Saat itu, Luna merasa sangat hangat dan tenang.


Luna sengaja mengajak Noah pergi agar tidak perlu menyaksikan berita tentang prosesi pernikahan Ayahnya.


Dan kini, mereka telah tiba di bandara.


Luna berdiri di aula tempat orang-orang datang dan pergi, mengingat ketika dia membawa Noah kembali dari luar negeri. Dia tidak pernah menyangka akan segera pergi lagi secepat ini.


Saat menunggu pesawat lepas landas, Luna menerima pesan multimedia dari nomor yang tidak dikenal.

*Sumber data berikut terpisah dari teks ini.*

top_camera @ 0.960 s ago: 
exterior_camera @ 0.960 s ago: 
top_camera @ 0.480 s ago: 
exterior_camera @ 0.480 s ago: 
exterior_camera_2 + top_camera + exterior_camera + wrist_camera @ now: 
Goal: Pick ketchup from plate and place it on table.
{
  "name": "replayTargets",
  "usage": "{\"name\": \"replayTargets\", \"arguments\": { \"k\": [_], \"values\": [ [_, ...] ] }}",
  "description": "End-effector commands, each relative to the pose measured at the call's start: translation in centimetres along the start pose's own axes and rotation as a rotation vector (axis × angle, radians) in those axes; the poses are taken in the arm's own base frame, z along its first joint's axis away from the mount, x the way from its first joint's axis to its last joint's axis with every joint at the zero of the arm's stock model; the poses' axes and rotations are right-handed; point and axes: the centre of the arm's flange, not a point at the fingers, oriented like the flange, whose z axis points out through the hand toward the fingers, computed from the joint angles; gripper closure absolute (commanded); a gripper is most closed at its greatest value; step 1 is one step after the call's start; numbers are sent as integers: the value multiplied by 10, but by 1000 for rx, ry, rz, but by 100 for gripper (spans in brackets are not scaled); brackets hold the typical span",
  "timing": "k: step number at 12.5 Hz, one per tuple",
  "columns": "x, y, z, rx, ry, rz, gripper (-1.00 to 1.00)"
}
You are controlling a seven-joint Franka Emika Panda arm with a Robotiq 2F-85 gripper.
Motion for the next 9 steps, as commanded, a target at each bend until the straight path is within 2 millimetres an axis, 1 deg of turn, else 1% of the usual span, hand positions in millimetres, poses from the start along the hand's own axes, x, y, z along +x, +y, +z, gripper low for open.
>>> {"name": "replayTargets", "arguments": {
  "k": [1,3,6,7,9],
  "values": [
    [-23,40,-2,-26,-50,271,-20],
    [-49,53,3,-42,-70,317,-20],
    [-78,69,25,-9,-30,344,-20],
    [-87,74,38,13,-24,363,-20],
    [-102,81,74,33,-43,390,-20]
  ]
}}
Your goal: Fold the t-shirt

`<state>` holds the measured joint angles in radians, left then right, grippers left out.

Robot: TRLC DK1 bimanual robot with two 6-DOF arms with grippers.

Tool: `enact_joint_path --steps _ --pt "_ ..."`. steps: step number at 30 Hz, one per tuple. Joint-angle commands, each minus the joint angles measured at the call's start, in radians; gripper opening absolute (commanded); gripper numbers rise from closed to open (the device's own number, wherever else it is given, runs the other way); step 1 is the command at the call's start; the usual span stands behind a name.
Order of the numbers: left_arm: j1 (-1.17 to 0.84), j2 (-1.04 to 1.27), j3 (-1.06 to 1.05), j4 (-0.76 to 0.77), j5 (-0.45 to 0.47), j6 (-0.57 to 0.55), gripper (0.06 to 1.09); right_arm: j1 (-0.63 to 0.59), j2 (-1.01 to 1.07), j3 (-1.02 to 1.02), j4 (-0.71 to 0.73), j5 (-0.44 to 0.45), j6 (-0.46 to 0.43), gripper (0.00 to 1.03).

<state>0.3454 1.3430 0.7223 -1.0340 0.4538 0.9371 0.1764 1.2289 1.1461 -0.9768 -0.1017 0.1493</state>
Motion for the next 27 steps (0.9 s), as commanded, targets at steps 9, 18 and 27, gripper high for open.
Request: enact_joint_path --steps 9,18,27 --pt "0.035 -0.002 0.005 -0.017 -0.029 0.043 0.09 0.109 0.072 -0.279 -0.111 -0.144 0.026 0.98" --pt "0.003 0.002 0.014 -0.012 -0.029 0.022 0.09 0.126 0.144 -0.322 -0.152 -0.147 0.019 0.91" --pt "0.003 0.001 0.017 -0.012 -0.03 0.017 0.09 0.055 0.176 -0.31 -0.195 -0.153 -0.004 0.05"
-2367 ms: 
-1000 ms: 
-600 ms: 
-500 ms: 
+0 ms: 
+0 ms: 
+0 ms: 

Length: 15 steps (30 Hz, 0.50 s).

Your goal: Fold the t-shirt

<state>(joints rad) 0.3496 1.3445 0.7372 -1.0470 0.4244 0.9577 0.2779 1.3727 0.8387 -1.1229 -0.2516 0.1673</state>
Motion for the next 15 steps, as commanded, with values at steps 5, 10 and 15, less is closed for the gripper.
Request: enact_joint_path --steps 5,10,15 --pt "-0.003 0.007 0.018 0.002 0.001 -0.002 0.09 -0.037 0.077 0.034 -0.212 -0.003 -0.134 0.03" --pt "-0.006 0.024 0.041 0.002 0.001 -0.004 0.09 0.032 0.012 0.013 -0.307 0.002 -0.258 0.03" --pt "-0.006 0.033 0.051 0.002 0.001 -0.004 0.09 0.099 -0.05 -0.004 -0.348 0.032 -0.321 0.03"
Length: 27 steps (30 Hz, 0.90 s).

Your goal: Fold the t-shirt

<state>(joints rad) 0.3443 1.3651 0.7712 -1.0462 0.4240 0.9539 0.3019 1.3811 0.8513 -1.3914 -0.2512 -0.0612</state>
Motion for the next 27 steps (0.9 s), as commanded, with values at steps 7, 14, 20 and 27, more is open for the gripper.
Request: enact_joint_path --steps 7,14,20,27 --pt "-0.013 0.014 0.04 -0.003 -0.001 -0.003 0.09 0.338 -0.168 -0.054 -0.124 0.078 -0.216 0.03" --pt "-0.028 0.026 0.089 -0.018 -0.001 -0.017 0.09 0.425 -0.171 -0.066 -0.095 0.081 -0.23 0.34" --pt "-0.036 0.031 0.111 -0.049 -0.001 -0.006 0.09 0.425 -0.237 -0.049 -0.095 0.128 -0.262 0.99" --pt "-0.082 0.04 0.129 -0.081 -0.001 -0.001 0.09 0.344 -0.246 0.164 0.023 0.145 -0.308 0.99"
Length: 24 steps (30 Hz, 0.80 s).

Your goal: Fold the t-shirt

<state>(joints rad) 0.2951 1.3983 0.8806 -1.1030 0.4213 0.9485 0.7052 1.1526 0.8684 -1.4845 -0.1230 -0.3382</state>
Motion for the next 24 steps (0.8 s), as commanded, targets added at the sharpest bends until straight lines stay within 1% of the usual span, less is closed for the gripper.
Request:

Foto itu pasti diambil secara diam-diam. Menampilkan pria yang mengenakan setelan hitam jas dengan dasi. Dia berdiri di aula perjamuan pernikahan dan sedang berbicara dengan Ari. Rambutnya disisir rapi, wajahnya tampan, dan tampak menawan, seperti orang-orang ketika mereka mengalami peristiwa bahagia.


Tak perlu diragukan lagi h, Luna tahu milik siapa nomor tak dikenal itu. Tapi dia tidak tahu apa gunanya Jasmine memamerkan kebahagiaannya.


Luna menyeringai dan menanggapi pesan dengan cepat. "Kau mngirim fotonya yang tampan kepadaku? apakah kamu ingin aku menghancurkan pesta pernikahanmu besok? Jasmine, apakah kau pikir dia akan tinggal bersamamu, jika aku datang dan memintanya pergi denganku?"


Luna tidak pernah berpikir untuk benar-benar merebutnya. Jika pria itu bukan miliknya, dia tidak akan pernah memaksanya untuk tinggal.


Satu-satunya alasan Luna mengirim pesan ini adalah untuk menghentikan Jasmine agar berhenti menggangunya.


Benar saja, setelah Luna mengirim pesan itu, Jasmine menghapus bahkan memblokir nomornya dengan segera.


Luna menghapus pesan multimedia itu. Tidak peduli betapa tampan dan menawannya Nathan, mulai sekarang, dia adalah pria milik wanita lain!